An enzyme known as Dicer is known to play a key role in RNA interference. Dicer is a ribonuclease that recognizes double-stranded RNA molecules and cuts them into short dsRNAs about 20-25 nucleotides long, usually with a two-base overhang on the 3′ end. The small dsRNA fragments created by Dicer are then assimilated into a large multiprotein complex which guide the dsRNA molecules to destinations in the cell where they bind to their target mRNA sequence and turn off genes. This complex is known as the RNA-induced silencing complex (RISC). RISC has a catalytic component, argonaute, which is an endonuclease capable of degrading messenger RNA (mRNA) if the mRNA has a sequence complementary to that of the siRNA guide strand. Dicer, RISC and the siRNA gene silencing system is therefore a necessary step in many fundamental biological events, including genome rearrangement, stem-cell differentiation, brain development, and viral defense.
Interestingly, it has been determined that the size of the small dsRNAs—the siRNAs—is a determinant of their function. If the dsRNAs are too big or too small, they don't make it into the RISC complexes and so no gene silencing occurs.
Antisense oligomers differ from siRNAs in several ways, most importantly, antisense oligomers are single-stranded. They are also synthetic, and typically modified along the phosphate backbone, and often in select positions of the nucleobases.
In the field of antisense therapy, the introduction of chemically modified nucleosides into nucleic acid molecules, particularly into ribonucleic acid molecules (RNA), provides a powerful tool in overcoming potential limitations of in vivo stability and bioavailability inherent to native RNA or DNA molecules that are delivered exogenously. For example, the use of chemically modified nucleic acid molecules can enable a lower dose of a particular nucleic acid molecule for a given therapeutic effect since chemically modified nucleic acid molecules tend to have a longer half-life in serum. Furthermore, certain chemical modifications can improve the bioavailability of nucleic acid molecules by targeting particular cells or tissues and/or improving cellular uptake of the nucleic acid molecule. Therefore, even if the activity of a chemically modified nucleic acid molecule is reduced as compared to a native nucleic acid molecule, for example when compared to an all RNA nucleic acid molecule, the overall activity of the modified nucleic acid molecule can be greater than the native molecule due to improved stability and/or delivery of the molecule.

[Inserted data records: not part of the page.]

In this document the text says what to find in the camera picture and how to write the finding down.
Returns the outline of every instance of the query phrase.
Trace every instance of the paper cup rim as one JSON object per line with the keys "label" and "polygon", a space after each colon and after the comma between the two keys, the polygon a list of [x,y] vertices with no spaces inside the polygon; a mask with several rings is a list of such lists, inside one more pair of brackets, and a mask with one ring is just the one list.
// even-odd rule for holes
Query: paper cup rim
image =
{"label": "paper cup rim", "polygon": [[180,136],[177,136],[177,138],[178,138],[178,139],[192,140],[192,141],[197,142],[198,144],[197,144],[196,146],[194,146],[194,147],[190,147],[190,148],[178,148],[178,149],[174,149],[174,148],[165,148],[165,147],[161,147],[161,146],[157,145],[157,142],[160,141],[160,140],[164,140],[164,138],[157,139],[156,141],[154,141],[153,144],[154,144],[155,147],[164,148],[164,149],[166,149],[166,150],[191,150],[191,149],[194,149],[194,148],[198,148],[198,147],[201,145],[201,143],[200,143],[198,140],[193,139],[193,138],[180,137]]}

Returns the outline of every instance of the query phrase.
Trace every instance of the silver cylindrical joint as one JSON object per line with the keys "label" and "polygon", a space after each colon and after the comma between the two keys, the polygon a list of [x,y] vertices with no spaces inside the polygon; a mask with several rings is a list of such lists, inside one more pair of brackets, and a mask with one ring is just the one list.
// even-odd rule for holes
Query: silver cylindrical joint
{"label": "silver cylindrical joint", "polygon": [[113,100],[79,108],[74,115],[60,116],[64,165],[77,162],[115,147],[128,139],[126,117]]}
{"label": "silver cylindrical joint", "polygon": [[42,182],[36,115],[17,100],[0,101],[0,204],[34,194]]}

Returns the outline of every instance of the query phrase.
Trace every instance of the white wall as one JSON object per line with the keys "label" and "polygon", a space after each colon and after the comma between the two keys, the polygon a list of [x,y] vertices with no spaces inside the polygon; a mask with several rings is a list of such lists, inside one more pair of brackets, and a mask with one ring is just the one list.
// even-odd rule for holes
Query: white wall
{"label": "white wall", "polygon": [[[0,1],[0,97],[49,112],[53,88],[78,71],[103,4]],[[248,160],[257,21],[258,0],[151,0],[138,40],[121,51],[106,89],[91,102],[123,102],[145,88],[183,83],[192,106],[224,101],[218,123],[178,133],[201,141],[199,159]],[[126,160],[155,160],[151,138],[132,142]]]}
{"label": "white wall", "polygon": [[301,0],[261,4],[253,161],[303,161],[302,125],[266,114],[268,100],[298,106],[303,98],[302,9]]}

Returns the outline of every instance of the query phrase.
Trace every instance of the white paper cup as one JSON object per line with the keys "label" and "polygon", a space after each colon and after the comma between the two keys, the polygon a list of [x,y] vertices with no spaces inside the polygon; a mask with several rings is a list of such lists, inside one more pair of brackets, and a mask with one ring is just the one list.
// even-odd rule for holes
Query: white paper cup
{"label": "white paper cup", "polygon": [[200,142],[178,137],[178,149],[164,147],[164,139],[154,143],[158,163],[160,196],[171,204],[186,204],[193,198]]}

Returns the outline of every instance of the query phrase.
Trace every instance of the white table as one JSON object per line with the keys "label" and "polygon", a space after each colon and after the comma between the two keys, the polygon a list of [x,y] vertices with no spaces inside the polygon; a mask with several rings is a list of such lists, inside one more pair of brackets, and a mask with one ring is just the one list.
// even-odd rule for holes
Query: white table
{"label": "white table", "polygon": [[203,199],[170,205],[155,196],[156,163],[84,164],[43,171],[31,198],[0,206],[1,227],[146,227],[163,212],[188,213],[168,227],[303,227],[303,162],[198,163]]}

One useful chemical modification, termed a locked nucleic acid (LNA), introduces a 2′O-4′C-alkylene bridge wherein the alkylene bridge is a C1-6 alkylene bridge, more particularly, a 2′O-4′C-methylene bridge, at one or more RNA or DNA nucleoside moiety. When LNAs are incorporated into antisense RNA or DNA oligomers they have been shown to greatly increase the stability of the antisense RNA or DNA molecule, and thus to greatly increase bioavailability of the antisense RNA or DNA once it is taken up by the host cell. Other useful chemical modifications that can be introduced into the antisense RNA or DNA oligomers to increase stability and bioavailability of the antisense oligomer include phosphorothioate bonds, or phosphotriester bonds, substituted in place of naturally occurring phosphodiester bonds between the individual RNA or DNA nucleotides.